MySQL Bugs: #111007: Incorrect rows estimate

Bug #111007	Incorrect rows estimate
Submitted:	11 May 2023 20:30	Modified:	12 May 2023 12:44
Reporter:	Ilya Kantor	Email Updates:
Status:	Verified	Impact on me:	None
Category:	MySQL Server: Optimizer	Severity:	S3 (Non-critical)
Version:	8.0	OS:	Any
Assigned to:		CPU Architecture:	Any

Description:
For a table full of NULLs and the index, optimizer estimates only half of its rows to be NULL.

Here table `a` has a single indexed column `d`, which has 100000 NULLs.

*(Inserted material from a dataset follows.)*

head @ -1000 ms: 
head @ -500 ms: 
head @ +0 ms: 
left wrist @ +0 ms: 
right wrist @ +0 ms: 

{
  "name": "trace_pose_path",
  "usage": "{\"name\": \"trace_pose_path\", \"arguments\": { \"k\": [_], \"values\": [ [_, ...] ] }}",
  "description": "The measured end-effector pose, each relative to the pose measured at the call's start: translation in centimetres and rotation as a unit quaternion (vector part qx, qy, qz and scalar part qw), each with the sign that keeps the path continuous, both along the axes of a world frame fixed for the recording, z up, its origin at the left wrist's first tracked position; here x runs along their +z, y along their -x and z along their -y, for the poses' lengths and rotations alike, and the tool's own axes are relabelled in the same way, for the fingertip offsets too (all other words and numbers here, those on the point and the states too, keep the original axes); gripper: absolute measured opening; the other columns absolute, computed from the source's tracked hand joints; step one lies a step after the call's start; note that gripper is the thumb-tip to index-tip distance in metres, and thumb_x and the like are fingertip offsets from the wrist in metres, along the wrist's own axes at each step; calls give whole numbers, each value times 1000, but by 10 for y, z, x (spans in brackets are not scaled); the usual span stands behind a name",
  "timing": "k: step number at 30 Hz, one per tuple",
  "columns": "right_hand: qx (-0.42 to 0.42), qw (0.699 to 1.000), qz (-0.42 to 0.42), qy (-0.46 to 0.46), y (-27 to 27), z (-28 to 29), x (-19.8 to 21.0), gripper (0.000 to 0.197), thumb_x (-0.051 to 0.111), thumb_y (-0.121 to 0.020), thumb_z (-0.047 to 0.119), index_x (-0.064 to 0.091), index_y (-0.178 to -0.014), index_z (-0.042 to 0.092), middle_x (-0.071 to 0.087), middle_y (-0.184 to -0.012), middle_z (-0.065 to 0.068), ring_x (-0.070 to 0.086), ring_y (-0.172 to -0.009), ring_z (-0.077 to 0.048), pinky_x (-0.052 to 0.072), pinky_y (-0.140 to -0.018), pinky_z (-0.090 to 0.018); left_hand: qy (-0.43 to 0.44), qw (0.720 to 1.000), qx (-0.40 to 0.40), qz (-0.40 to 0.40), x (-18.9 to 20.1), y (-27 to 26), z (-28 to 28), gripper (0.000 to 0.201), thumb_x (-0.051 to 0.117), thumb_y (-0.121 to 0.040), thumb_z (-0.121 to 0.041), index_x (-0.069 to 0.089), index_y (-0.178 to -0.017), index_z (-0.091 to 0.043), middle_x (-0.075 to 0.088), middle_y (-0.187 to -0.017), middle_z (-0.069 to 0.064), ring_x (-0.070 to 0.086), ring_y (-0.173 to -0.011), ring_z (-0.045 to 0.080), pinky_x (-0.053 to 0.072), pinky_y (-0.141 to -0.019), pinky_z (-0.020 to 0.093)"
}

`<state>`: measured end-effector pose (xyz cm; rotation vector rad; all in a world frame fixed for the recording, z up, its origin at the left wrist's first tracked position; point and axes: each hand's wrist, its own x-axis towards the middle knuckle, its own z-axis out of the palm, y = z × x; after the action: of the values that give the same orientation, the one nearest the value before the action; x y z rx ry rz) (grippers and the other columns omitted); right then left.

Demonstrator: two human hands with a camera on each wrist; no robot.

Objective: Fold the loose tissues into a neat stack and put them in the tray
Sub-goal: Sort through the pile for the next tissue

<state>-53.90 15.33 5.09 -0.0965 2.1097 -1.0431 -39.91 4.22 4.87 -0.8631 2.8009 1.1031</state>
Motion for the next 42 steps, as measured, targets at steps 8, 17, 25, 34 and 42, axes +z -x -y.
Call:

Optimizer estimates only 50000:

mysql>  explain format=tree select * from a where d is null;
+------------------------------------------------------------------------------------------------------------------------------+
| EXPLAIN                                                                                                                      |
+------------------------------------------------------------------------------------------------------------------------------+
| -> Filter: (a.d is null)  (cost=5053 rows=50362)
    -> Covering index lookup on a using d (d=NULL)  (cost=5053 rows=50362)
 |
+------------------------------------------------------------------------------------------------------------------------------+
1 row in set (0.00 sec)

By the way, NOT NULL works fine:

mysql>  explain format=tree select * from a where d is not null;
+-------------------------------------------------------------------------------------------------------------------------------------+
| EXPLAIN                                                                                                                             |
+-------------------------------------------------------------------------------------------------------------------------------------+
| -> Filter: (a.d is not null)  (cost=0.46 rows=1)
    -> Covering index range scan on a using d over (NULL < d)  (cost=0.46 rows=1)
 |
+-------------------------------------------------------------------------------------------------------------------------------------+

Is it because of some internal optimizations with indexes and NULLs?

How to repeat:
drop table if exists a;
CREATE TABLE a(d int, index(d));

INSERT INTO a (d)
WITH RECURSIVE seq AS (SELECT 1 as n UNION ALL SELECT 1 + n FROM seq LIMIT 100000)
SELECT null FROM seq;

analyze table a;

-- 50k rows (should be 100k, big mistake)
explain format=tree select * from a where d is null;

-- 1 row  (actually 0, but mistake is small)
explain format=tree select * from a where d is not null;

Hi Mr. Kantor,

Thank you for your bug report.

However, we have some additional questions. 

In your opinion , what should be the plan for the optimiser ??

Next, in the optimiser stage, a number of dives are made to calculate approximately, and only approximately, distribution of the values within the index.

Currently, it is not possible to get more exact estimate at all.

Hence, this looks much more like a feature request then a bug. As such, if accepted, it would be scheduled for 8.1 or some other versions ..... Would you agree to make this as a feature request ???

We are waiting on your feedback.

Hi,

After further deliberation, we concluded that this can be accepted as a low priority bug.

Verified as reported.

The error it very big, it's x2 times.

I hardly believe that an index dive can be mistaken so much, because ALL VALUES ARE NULL.

So it's a bug, not a feature.

Hi Mr. Kantor,

But this report is verified as a bug, not as a feature request. If it were feature request, then field "Severity" would have had a value of S4 !!!!!

Thank you, because such mistake indeed seems to be a bug. 

Because of incorrect row estimates, some queries go awry, with totally wrong plans.

I hope this one will be a simple one to solve.